Queste ultime due varianti, Eta e Zeta, rientrano rispettivamente nella categoria delle Variants of Interest (VOI) e Variants under Monitoring (VUM), ovvero varianti del virus ancora molto poco diffuse e sulle quale non si dispone ancora di dati sufficienti.

Le riflessioni del gruppo di ricerca

I dati raccolti con questa indagine condotta da ISS e Fondazione Kessler hanno condotto i ricercatori ad alcune riflessioni, riportate nella parte finale del documento.

Vediamole insieme: 

  1. nel contesto italiano, in cui la campagna di vaccinazione non ha ancora raggiunto coperture sufficienti, la diffusione di varianti a maggiore trasmissibilità può avere un impatto rilevante;
  2. nell’attuale scenario europeo e nazionale, caratterizzato dalla circolazione di diverse varianti di SARS-CoV-2, è necessario continuare a monitorare con grande attenzione, in coerenza con le raccomandazioni nazionali ed internazionali e con le indicazioni ministeriali, la loro diffusione ed, in particolare, di quelle a maggiore trasmissibilità o con mutazioni correlate a potenziale evasione della risposta immunitaria;
  3. è importante mantenere l’incidenza a valori che permettano il sistematico tracciamento della maggior parte dei casi positivi e, per quanto possibile, il sequenziamento massivo di SARS-CoV-2 per individuare precocemente e controllare l’evoluzione di varianti genetiche nel nostro Paese.

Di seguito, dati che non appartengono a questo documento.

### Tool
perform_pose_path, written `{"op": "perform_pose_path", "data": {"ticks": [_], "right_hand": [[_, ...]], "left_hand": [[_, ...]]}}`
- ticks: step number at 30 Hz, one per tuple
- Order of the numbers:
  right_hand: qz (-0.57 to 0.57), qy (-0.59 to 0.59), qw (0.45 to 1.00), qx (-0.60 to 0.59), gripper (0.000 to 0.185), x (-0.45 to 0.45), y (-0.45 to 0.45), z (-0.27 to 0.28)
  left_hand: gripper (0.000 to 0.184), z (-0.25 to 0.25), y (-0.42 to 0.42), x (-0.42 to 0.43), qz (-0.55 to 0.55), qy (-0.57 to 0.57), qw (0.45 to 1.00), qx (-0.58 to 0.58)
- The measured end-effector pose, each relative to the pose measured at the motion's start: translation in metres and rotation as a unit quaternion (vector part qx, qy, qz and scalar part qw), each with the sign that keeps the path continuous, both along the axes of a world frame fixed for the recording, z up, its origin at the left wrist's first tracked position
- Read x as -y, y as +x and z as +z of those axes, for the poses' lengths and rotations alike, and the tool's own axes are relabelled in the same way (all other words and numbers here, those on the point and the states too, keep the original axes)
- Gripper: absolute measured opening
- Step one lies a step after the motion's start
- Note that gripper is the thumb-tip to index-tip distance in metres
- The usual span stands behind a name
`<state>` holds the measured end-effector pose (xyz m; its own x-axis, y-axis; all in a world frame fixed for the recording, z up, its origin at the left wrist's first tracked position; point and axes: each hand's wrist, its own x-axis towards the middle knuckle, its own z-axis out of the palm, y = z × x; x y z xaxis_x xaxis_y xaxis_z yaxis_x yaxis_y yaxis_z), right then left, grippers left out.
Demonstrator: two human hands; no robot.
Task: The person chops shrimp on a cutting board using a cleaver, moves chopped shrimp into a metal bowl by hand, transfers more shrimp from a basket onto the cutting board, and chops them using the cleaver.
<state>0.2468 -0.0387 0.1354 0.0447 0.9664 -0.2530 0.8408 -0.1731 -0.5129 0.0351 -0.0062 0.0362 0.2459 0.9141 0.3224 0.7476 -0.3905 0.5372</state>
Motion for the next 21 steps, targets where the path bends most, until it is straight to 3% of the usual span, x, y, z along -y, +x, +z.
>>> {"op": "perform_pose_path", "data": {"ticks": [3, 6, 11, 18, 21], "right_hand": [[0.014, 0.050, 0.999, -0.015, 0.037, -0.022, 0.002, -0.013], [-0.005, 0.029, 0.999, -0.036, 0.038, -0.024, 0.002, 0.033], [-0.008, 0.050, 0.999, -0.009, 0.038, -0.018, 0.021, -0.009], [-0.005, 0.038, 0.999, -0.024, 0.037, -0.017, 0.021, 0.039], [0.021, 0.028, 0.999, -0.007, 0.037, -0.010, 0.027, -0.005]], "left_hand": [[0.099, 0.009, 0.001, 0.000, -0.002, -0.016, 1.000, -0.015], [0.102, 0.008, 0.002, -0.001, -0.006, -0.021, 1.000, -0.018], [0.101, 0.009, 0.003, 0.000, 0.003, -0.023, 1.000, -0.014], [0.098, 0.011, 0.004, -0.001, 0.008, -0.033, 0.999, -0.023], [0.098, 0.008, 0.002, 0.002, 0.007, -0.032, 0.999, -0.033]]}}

Cosa sono tutte queste varianti del Sars-CoV-2?

Ci rendiamo conto che i dati riportati prima, tra percentuali, lignaggi, codici alfanumerici e varianti, possano creare un po’ di confusione

Per questo motivo, potrebbe essere utile chiarire un attimo a cosa si fa riferimento secondo il linguaggio “comune”, o “giornalistico”

  • la variante Alfa è quella comunemente chiamata variante inglese, sequenziata per la prima volta nel Regno Unito, che ha dimostrato di avere una maggiore trasmissibilità rispetto alle varianti circolanti in precedenza;
  • la variante Beta è altrimenti chiamata variante sudafricana;
  • la variante Gamma è la cosiddetta variante brasiliana, che ha dimostrato di possedere una potenziale maggiore trasmissibilità e un possibile rischio di reinfezione;
  • la variante Delta è la cosiddetta variante indiana, rilevata per la prima volta in India e diffusasi molto rapidamente nel Regno Unito. Essa include una serie di mutazioni tra cui E484Q, L452R e P681R, la cui contemporanea presenza desta ragionevole preoccupazione per la potenziale maggiore trasmissibilità e il possibile rischio di reinfezione.

Per approfondire, consigliamo la lettura di questa pagina del Ministero della Salute, costantemente aggiornata con i nuovi dati a disposizione. 

ATTENZIONE:
Le informazioni qui riportate hanno carattere divulgativo e orientativo, non sostituiscono la consulenza medica. Eventuali decisioni che dovessero essere prese dai lettori, sulla base dei dati e delle informazioni qui riportati sono assunte in piena autonomia decisionale e a loro rischio.